Below is a listing; transcribe it exactly but without any images.

→ **LISTED RECORDS**
•••

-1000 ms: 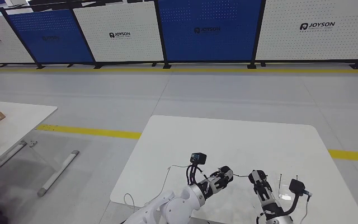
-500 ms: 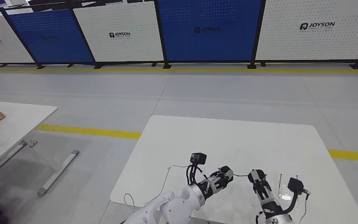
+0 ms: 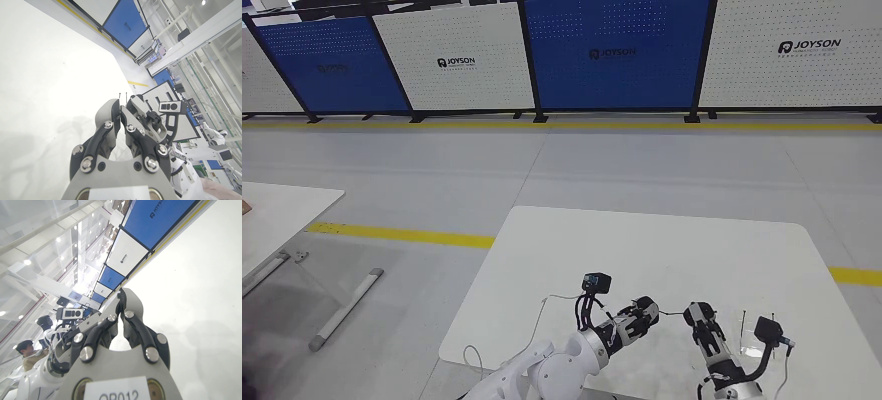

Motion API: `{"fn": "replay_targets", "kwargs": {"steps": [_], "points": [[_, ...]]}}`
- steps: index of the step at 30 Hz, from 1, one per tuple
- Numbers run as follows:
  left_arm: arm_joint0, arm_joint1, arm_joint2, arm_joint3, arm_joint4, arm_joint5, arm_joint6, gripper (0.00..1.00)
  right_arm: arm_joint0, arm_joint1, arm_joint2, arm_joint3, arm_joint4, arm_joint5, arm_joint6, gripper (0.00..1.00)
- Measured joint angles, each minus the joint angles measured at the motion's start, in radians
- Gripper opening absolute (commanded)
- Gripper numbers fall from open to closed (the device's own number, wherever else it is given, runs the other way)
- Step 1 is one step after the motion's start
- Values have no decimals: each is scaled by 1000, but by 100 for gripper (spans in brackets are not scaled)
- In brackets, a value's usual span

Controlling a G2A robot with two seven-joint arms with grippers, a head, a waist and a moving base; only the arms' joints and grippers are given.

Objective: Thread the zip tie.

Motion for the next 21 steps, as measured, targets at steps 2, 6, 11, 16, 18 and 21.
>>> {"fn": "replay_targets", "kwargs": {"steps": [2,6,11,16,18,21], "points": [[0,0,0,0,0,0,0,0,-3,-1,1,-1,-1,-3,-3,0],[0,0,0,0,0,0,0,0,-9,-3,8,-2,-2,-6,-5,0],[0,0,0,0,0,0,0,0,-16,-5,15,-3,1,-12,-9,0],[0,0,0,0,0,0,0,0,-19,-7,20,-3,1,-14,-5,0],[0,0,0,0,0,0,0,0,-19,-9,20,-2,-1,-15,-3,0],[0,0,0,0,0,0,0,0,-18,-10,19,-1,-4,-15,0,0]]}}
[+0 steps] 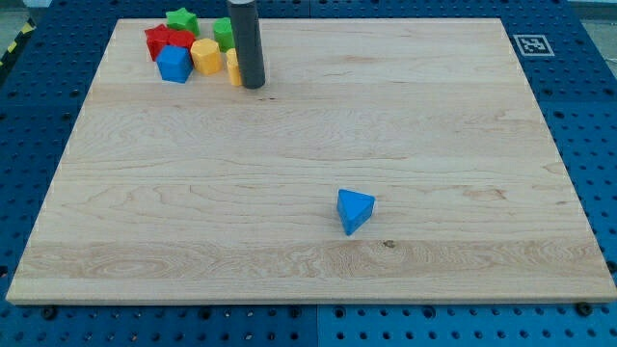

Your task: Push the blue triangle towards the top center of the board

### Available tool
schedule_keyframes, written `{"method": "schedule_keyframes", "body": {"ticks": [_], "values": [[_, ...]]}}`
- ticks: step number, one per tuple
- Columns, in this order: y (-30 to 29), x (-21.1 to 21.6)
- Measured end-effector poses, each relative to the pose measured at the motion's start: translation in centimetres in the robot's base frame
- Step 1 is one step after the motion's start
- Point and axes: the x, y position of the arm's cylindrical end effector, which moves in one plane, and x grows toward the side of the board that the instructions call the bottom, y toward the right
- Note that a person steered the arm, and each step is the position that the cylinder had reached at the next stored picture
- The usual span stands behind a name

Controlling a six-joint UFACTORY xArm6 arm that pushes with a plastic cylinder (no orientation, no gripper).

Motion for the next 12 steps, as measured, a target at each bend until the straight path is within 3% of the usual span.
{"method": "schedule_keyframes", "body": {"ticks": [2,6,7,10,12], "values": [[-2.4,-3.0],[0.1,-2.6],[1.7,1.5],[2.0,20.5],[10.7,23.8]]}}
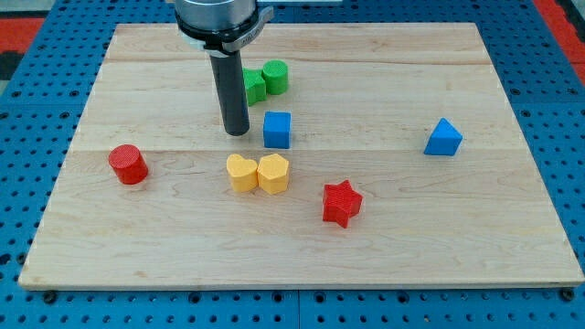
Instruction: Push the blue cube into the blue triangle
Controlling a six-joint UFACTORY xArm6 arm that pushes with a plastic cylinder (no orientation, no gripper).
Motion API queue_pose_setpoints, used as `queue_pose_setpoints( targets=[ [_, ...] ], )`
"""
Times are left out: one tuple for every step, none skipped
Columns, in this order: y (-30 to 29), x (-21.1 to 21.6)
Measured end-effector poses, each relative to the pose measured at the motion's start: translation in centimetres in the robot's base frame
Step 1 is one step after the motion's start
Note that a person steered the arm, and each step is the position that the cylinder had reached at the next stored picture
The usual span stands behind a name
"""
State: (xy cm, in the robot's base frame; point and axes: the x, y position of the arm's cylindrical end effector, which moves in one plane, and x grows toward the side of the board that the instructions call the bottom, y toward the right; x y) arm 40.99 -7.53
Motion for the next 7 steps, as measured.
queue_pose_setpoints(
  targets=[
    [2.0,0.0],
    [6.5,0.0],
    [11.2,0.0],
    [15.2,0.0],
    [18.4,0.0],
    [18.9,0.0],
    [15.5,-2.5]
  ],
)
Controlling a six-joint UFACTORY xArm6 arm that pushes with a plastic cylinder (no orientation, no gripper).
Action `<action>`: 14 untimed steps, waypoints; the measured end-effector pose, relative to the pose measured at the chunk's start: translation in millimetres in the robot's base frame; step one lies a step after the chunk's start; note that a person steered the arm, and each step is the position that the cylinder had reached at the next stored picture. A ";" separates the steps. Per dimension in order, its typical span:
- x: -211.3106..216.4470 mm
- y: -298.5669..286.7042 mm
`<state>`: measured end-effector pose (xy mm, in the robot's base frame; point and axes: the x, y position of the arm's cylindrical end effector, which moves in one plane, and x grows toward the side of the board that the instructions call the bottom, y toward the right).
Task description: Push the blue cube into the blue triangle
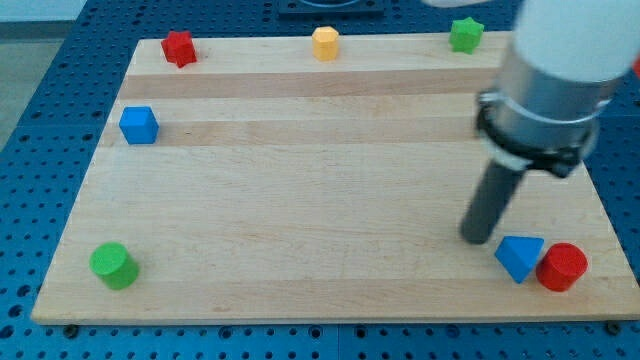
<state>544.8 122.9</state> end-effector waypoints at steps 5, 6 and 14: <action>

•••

→ **SOLUTION**
-1000 ms: 
-500 ms: 
+0 ms: 

Motion API: `{"fn": "replay_targets", "kwargs": {"steps": [_], "points": [[_, ...]]}}`
- steps: index of the step at 30 Hz, from 1, one per tuple
- Numbers run as follows:
  left_arm: arm_joint0, arm_joint1, arm_joint2, arm_joint3, arm_joint4, arm_joint5, arm_joint6, gripper (0.00..1.00)
  right_arm: arm_joint0, arm_joint1, arm_joint2, arm_joint3, arm_joint4, arm_joint5, arm_joint6, gripper (0.00..1.00)
- Measured joint angles, each minus the joint angles measured at the motion's start, in radians
- Gripper opening absolute (commanded)
- Gripper numbers fall from open to closed (the device's own number, wherever else it is given, runs the other way)
- Step 1 is one step after the motion's start
- Values have no decimals: each is scaled by 1000, but by 100 for gripper (spans in brackets are not scaled)
- In brackets, a value's usual span

Controlling a G2A robot with two seven-joint arms with grippers, a head, a waist and a moving base; only the arms' joints and grippers are given.

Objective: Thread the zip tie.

Motion for the next 21 steps, as measured, targets at steps 2, 6, 11, 16, 18 and 21.
>>> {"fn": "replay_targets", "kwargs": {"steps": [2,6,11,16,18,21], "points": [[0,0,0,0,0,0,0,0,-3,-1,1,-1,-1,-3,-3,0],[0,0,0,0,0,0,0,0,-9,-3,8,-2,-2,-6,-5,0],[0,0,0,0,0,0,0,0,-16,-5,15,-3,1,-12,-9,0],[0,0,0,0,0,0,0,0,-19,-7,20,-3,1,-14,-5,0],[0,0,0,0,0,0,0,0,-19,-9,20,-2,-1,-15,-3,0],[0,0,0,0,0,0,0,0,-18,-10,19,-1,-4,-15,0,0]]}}
[+0 steps] 

Your task: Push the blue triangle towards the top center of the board

### Available tool
schedule_keyframes, written `{"method": "schedule_keyframes", "body": {"ticks": [_], "values": [[_, ...]]}}`
- ticks: step number, one per tuple
- Columns, in this order: y (-30 to 29), x (-21.1 to 21.6)
- Measured end-effector poses, each relative to the pose measured at the motion's start: translation in centimetres in the robot's base frame
- Step 1 is one step after the motion's start
- Point and axes: the x, y position of the arm's cylindrical end effector, which moves in one plane, and x grows toward the side of the board that the instructions call the bottom, y toward the right
- Note that a person steered the arm, and each step is the position that the cylinder had reached at the next stored picture
- The usual span stands behind a name

Controlling a six-joint UFACTORY xArm6 arm that pushes with a plastic cylinder (no orientation, no gripper).

Motion for the next 12 steps, as measured, a target at each bend until the straight path is within 3% of the usual span.
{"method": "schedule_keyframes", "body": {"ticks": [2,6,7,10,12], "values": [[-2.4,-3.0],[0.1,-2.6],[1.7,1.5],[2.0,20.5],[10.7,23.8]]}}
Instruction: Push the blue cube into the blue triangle
Controlling a six-joint UFACTORY xArm6 arm that pushes with a plastic cylinder (no orientation, no gripper).
Motion API queue_pose_setpoints, used as `queue_pose_setpoints( targets=[ [_, ...] ], )`
"""
Times are left out: one tuple for every step, none skipped
Columns, in this order: y (-30 to 29), x (-21.1 to 21.6)
Measured end-effector poses, each relative to the pose measured at the motion's start: translation in centimetres in the robot's base frame
Step 1 is one step after the motion's start
Note that a person steered the arm, and each step is the position that the cylinder had reached at the next stored picture
The usual span stands behind a name
"""
State: (xy cm, in the robot's base frame; point and axes: the x, y position of the arm's cylindrical end effector, which moves in one plane, and x grows toward the side of the board that the instructions call the bottom, y toward the right; x y) arm 40.99 -7.53
Motion for the next 7 steps, as measured.
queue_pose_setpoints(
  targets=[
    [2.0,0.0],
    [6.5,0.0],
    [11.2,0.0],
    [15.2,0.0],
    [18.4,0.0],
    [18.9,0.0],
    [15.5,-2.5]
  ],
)
Controlling a six-joint UFACTORY xArm6 arm that pushes with a plastic cylinder (no orientation, no gripper).
Action `<action>`: 14 untimed steps, waypoints; the measured end-effector pose, relative to the pose measured at the chunk's start: translation in millimetres in the robot's base frame; step one lies a step after the chunk's start; note that a person steered the arm, and each step is the position that the cylinder had reached at the next stored picture. A ";" separates the steps. Per dimension in order, its typical span:
- x: -211.3106..216.4470 mm
- y: -298.5669..286.7042 mm
`<state>`: measured end-effector pose (xy mm, in the robot's base frame; point and axes: the x, y position of the arm's cylindrical end effector, which moves in one plane, and x grows toward the side of the board that the instructions call the bottom, y toward the right).
Task description: Push the blue cube into the blue triangle
<state>544.8 122.9</state> end-effector waypoints at steps 5, 6 and 14: <action>

Nothing else is needed for the answer.